• **Your assignment**:
Please return the data word for word and leave out any picture it contains.

-=-=-=-=-

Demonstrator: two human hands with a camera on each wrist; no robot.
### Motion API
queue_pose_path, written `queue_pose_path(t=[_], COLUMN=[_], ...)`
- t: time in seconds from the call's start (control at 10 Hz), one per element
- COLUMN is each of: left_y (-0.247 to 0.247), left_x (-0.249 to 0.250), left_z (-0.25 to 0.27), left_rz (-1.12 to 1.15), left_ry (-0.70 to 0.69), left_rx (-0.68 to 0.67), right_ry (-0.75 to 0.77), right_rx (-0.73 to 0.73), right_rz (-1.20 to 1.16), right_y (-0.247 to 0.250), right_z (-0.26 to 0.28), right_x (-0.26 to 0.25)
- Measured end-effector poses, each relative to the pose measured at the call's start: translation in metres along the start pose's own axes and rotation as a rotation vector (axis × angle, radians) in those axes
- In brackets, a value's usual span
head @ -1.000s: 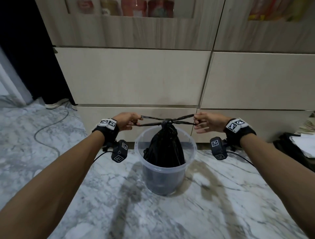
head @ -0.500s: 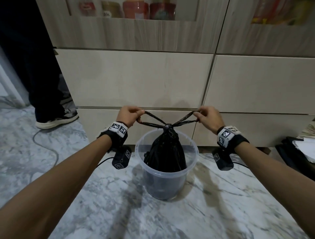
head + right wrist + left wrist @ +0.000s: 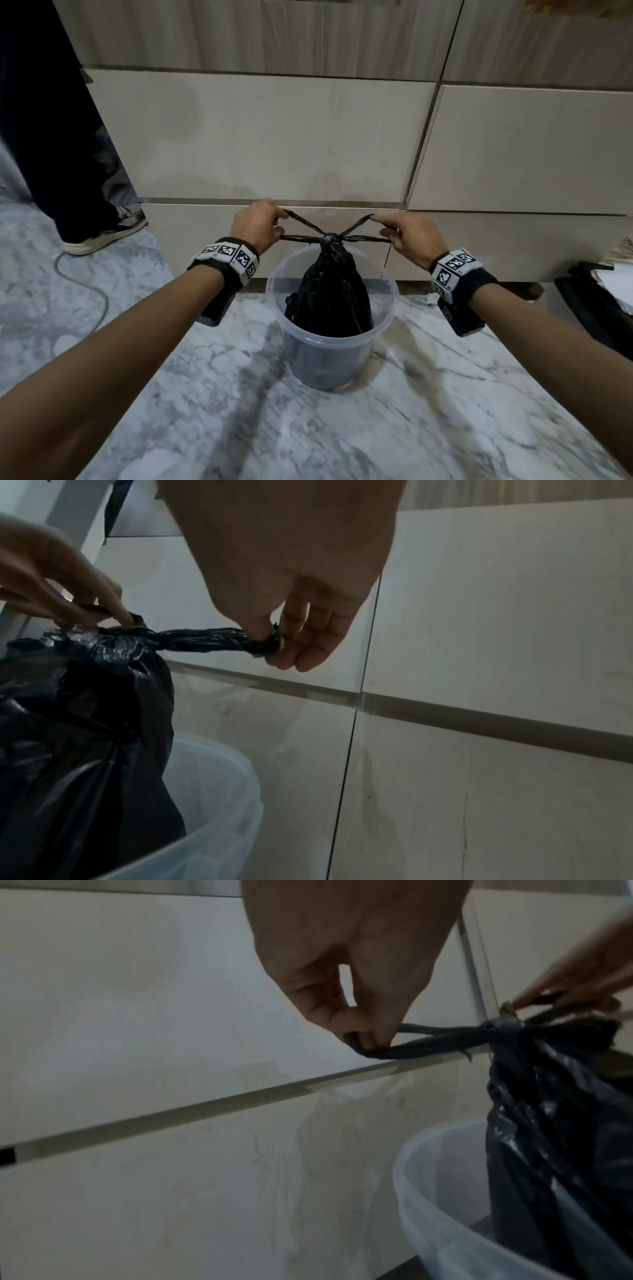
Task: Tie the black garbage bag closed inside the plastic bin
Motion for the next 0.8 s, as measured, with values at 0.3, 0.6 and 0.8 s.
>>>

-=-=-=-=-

• **Answer space**:
Demonstrator: two human hands with a camera on each wrist; no robot.
### Motion API
queue_pose_path, written `queue_pose_path(t=[_], COLUMN=[_], ...)`
- t: time in seconds from the call's start (control at 10 Hz), one per element
- COLUMN is each of: left_y (-0.247 to 0.247), left_x (-0.249 to 0.250), left_z (-0.25 to 0.27), left_rz (-1.12 to 1.15), left_ry (-0.70 to 0.69), left_rx (-0.68 to 0.67), right_ry (-0.75 to 0.77), right_rx (-0.73 to 0.73), right_rz (-1.20 to 1.16), right_y (-0.247 to 0.250), right_z (-0.26 to 0.28), right_x (-0.26 to 0.25)
- Measured end-effector poses, each relative to the pose measured at the call's start: translation in metres along the start pose's own axes and rotation as a rotation vector (axis × angle, radians) in those axes
- In brackets, a value's usual span
head @ -1.000s: 
head @ -0.500s: 
head + right wrist + left wrist @ +0.000s: 
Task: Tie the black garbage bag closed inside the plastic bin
Motion for the next 0.8 s, as measured, with values at 0.3, 0.6 and 0.8 s.
>>>

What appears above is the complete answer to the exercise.